[Bugfix] MiniCPM-V-4.6 video inference crash: placeholder count mismatches visual embedding count (#44509)

Signed-off-by: tc-mb <tianchi_cai@icloud.com>
2026-06-06 00:16:14 +00:00 · 2026-06-04 23:22:30 +08:00
parent b21443e23c
commit 3dbb4e0ace
2 changed files with 60 additions and 2 deletions
@@ -5,7 +5,9 @@
 from collections.abc import Iterable, Mapping
 from typing import Any

+import numpy as np
 import torch
+from PIL import Image as PILImage
 from torch import nn
 from transformers import MiniCPMV4_6Config

@@ -30,7 +32,7 @@ from vllm.multimodal.inputs import (
    MultiModalFieldConfig,
    NestedTensors,
 )
-from vllm.multimodal.parse import ImageProcessorItems, VideoProcessorItems
+from vllm.multimodal.parse import ImageProcessorItems, ImageSize, VideoProcessorItems
 from vllm.multimodal.processing.processor import (
    PromptReplacement,
    PromptUpdateDetails,
@@ -239,12 +241,34 @@ class MiniCPMV4_6MultiModalProcessor(MiniCPMVMultiModalProcessor):

        per_video_pixel_values: list[torch.Tensor] = []
        per_video_tgt_sizes: list[torch.Tensor] = []
+        per_video_image_sizes: list[torch.Tensor] = []

        for video in parsed_videos:
            # video is iterable of frames (PIL Image or numpy array).
            all_slices: list[torch.Tensor] = []
            ts_list: list[torch.Tensor] = []
+            frame_sizes: list[torch.Tensor] = []
            for frame in video:
+                # Record per-frame (W, H) for video_image_sizes so that
+                # get_video_prompt_texts can consume a consistent frame size.
+                if isinstance(frame, PILImage.Image):
+                    w, h = frame.size
+                elif isinstance(frame, np.ndarray):
+                    if frame.ndim == 3 and frame.shape[-1] in (1, 3, 4):
+                        # HWC (e.g. from np.array(PIL.Image))
+                        h, w = frame.shape[0], frame.shape[1]
+                    else:
+                        # CHW
+                        _, h, w = frame.shape
+                elif isinstance(frame, torch.Tensor):
+                    if frame.ndim == 3 and frame.shape[-1] in (1, 3, 4):
+                        h, w = frame.shape[0], frame.shape[1]
+                    else:
+                        _, h, w = frame.shape
+                else:
+                    raise TypeError(f"Unsupported frame type: {type(frame)}")
+                frame_sizes.append(torch.tensor([w, h], dtype=torch.long, device="cpu"))
+
                ip_out = image_processor([frame], **video_mm_kwargs)
                pv = ip_out["pixel_values"]  # (1, C, P, sum_W)
                ts = ip_out["target_sizes"]  # (n_slices, 2)
@@ -275,6 +299,7 @@ class MiniCPMV4_6MultiModalProcessor(MiniCPMVMultiModalProcessor):

            per_video_pixel_values.append(out)
            per_video_tgt_sizes.append(torch.cat(ts_list, dim=0))
+            per_video_image_sizes.append(torch.stack(frame_sizes))
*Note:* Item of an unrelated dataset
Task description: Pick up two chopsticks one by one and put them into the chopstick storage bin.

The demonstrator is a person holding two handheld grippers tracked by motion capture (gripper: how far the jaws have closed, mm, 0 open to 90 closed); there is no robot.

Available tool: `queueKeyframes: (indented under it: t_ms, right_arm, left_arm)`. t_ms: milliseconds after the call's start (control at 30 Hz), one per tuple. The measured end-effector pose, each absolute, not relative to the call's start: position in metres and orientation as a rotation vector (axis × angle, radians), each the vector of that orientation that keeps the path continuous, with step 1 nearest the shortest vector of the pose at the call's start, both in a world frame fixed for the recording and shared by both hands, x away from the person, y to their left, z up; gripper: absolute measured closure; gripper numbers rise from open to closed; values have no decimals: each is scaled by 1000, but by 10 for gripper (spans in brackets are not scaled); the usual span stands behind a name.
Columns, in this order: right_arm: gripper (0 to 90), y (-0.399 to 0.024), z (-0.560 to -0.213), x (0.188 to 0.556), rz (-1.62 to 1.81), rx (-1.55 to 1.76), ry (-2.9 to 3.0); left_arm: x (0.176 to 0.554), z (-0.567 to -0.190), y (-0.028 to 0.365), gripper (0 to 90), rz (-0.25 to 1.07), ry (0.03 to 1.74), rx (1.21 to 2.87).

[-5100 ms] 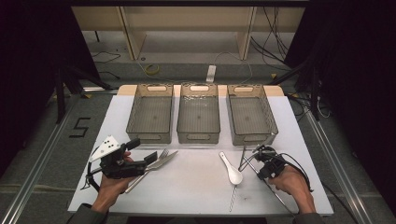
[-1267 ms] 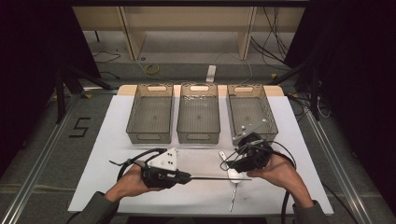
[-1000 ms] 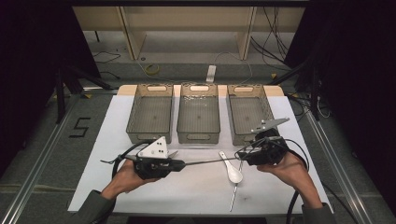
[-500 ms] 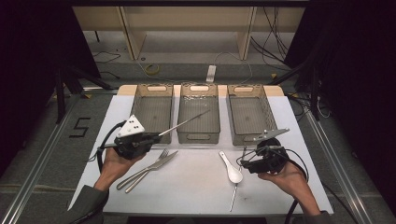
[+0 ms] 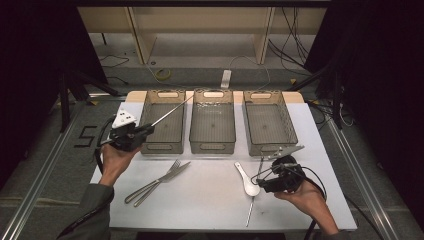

        if not per_video_pixel_values:
            return {}
@@ -282,6 +307,7 @@ class MiniCPMV4_6MultiModalProcessor(MiniCPMVMultiModalProcessor):
        return {
            "video_pixel_values": per_video_pixel_values,
            "video_tgt_sizes": per_video_tgt_sizes,
+            "video_image_sizes": per_video_image_sizes,
        }

    def _get_prompt_updates(
@@ -327,6 +353,31 @@ class MiniCPMV4_6MultiModalProcessor(MiniCPMVMultiModalProcessor):
            )

        def get_video_replacement(item_idx: int):
+            # Prefer video_image_sizes from processed data so that the
+            # placeholder count is driven by the same frame sizes that the
+            # vision tower will actually consume.
+            video_mm_kwargs = out_mm_kwargs.get("video")
+            if video_mm_kwargs is not None and item_idx < len(video_mm_kwargs):
+                video_item = video_mm_kwargs[item_idx]
+                image_sizes_elem = video_item.get("video_image_sizes")
+                if image_sizes_elem is not None and image_sizes_elem.data is not None:
+                    # image_sizes_elem.data: (num_frames, 2) – each row is [W, H]
+                    image_sizes = image_sizes_elem.data
+                    num_frames = image_sizes.shape[0]
+                    frame_size = ImageSize(
+                        width=int(image_sizes[0, 0].item()),
+                        height=int(image_sizes[0, 1].item()),
+                    )
+                    return PromptUpdateDetails.select_text(
+                        self.get_video_prompt_texts(
+                            frame_size,
+                            num_frames,
+                            downsample_mode=ds_mode,
+                            video_idx=item_idx,
+                        ),
+                        video_embed_text,
+                    )
+
            videos = mm_items.get_items(
                "video",
                (MiniCPMVVideoEmbeddingItems, VideoProcessorItems),
@@ -378,7 +378,14 @@ class VideoProcessorItems(ProcessorBatchItems[HfVideoItem | None]):
        if isinstance(image, PILImage.Image):
            return ImageSize(*image.size)
        if isinstance(image, (np.ndarray, torch.Tensor)):
-            _, h, w = image.shape
+            if image.ndim == 3 and image.shape[-1] in (1, 3, 4):
+                # HWC format (e.g. from np.array(PIL.Image) via
+                # _get_video_with_metadata).  PIL images are always
+                # channels-last.
+                h, w = image.shape[0], image.shape[1]
+            else:
+                # CHW format (standard PyTorch / numpy convention).
+                _, h, w = image.shape
            return ImageSize(w, h)

        assert_never(image)